De casuaris, die in Australië en op het eiland Nieuw-Guinea leeft, heeft drie ondersoorten. Het is misschien wel de kleinste van de genoemde loopvogels, maar de meest krachtige en agressieve. Aan de binnenste teen van elk been heeft het een lange en scherpe uitloper waarmee het de tegenstander aanvalt terwijl hij snuift als een uil.

Op het hoofd heeft het een benig uitsteeksel dat het beschermt tegen de borstel van borstel wanneer het door de jungle loopt. Zijn poten zijn korter dan die van de emoe, en dat geldt ook voor zijn nek, bedekt met paarsachtig bont en versierd met karbonkels.

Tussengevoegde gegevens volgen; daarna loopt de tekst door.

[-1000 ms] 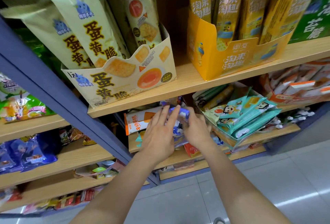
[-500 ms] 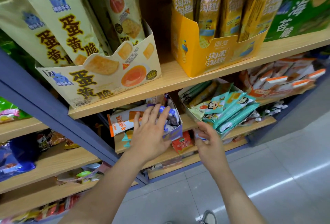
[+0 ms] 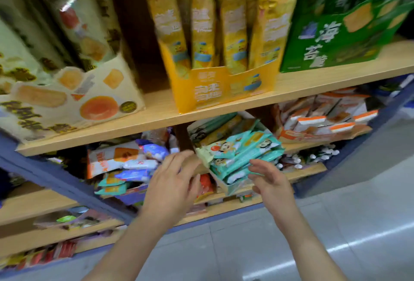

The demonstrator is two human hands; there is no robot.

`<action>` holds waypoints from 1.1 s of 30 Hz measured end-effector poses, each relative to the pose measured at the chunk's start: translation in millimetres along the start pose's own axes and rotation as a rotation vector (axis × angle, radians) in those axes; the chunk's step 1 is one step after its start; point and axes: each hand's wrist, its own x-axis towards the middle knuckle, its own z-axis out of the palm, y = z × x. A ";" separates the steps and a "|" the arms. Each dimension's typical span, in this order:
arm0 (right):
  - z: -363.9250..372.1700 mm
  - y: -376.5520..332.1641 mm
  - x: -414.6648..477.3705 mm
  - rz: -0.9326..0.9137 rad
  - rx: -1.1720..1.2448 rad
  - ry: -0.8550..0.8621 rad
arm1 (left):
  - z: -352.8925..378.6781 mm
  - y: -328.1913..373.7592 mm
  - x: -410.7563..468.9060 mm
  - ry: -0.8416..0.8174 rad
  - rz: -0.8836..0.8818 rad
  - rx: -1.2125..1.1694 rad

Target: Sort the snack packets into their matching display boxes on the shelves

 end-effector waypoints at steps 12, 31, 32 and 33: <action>-177.6 -15.1 85.9 -0.088 -0.330 0.272 | 116.8 178.1 105.0 -0.303 0.144 -0.076; -266.9 -2.9 179.0 -0.543 -0.962 0.044 | 178.4 236.0 230.8 -0.486 0.021 0.220; -269.4 -4.9 180.7 -0.555 -0.941 0.024 | 177.5 241.5 227.5 -0.460 0.043 0.186; -271.3 -6.8 182.8 -0.572 -0.929 -0.006 | 179.2 249.7 224.6 -0.432 0.087 0.159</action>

Hij is een goede zwemmer, net als zijn Australische familielid, maar een kleine vriend van het water. Alleen bij gevaar wordt er naar toe gegooid.

Niet alle loopvogels zijn grote vogels

De kleinste loopvogels ter wereld zijn de vijf soorten kiwi-inwoners van Nieuw-Zeeland. Ze zijn ongeveer zo groot als een kip.

De kleinste kiwisoort is de kleine gevlekte kiwi, 1,2 kilogram en niet groter dan 40 centimeter.

Een van zijn meest opvallende kenmerken is dat hij eieren legt die erg groot zijn in verhouding tot de grootte van zijn lichaam. Een kiwi-ei kan gelijk zijn aan 15 tot 20 procent van het lichaamsgewicht van het vrouwtje dat het heeft gelegd.